» Task
Beginning at the line that contains "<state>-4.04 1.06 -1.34", transcribe every line up to the last one in the material below. Include no other lines.

» Dataset section
◇ ◇ ◇ ◇
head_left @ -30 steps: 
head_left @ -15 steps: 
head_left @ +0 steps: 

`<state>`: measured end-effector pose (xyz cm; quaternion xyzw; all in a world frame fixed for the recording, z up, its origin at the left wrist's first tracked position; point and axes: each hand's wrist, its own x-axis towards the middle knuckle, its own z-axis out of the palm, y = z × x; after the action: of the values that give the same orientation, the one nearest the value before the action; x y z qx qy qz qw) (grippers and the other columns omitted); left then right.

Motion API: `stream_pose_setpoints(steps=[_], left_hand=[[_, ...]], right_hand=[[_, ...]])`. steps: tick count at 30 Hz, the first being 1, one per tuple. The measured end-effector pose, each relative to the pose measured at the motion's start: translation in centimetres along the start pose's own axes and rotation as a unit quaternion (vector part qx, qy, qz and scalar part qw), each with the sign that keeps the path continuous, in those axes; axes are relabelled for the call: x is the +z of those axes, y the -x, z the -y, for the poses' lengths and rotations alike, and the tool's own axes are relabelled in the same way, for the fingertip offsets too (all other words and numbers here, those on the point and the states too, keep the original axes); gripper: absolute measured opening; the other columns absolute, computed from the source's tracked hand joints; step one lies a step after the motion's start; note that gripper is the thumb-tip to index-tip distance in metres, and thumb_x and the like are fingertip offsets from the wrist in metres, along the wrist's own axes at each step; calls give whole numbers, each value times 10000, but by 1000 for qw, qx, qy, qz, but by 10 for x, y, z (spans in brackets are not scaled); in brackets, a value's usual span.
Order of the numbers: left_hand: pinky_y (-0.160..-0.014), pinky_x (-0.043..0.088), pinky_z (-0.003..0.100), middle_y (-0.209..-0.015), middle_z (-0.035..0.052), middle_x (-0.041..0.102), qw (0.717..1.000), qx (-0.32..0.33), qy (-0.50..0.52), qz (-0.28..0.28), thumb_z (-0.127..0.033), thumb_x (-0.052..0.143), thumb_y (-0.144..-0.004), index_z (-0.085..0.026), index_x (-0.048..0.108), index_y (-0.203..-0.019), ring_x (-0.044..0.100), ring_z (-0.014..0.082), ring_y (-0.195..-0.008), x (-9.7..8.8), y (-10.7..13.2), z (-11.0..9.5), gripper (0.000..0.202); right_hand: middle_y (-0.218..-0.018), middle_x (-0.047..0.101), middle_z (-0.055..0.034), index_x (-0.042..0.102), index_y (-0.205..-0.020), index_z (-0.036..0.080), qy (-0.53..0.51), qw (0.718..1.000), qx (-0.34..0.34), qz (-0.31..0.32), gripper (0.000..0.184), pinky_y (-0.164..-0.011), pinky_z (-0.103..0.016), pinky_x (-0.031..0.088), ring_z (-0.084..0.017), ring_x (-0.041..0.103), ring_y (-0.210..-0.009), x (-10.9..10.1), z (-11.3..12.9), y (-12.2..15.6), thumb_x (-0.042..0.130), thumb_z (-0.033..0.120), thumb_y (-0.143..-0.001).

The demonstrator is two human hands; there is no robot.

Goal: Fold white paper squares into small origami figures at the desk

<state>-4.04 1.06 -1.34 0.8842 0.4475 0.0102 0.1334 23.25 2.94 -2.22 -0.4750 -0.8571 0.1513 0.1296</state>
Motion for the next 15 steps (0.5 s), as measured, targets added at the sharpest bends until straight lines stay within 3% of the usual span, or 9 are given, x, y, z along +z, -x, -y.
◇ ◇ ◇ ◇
» Problem solution
<state>-4.04 1.06 -1.34 0.8842 0.4475 0.0102 0.1334 23.25 2.94 -2.22 -0.4750 -0.8571 0.1513 0.1296</state>
Motion for the next 15 steps (0.5 s), as measured, targets added at the sharpest bends until straight lines stay within 3% of the usual span, or 9 are given, x, y, z along +z, -x, -y.

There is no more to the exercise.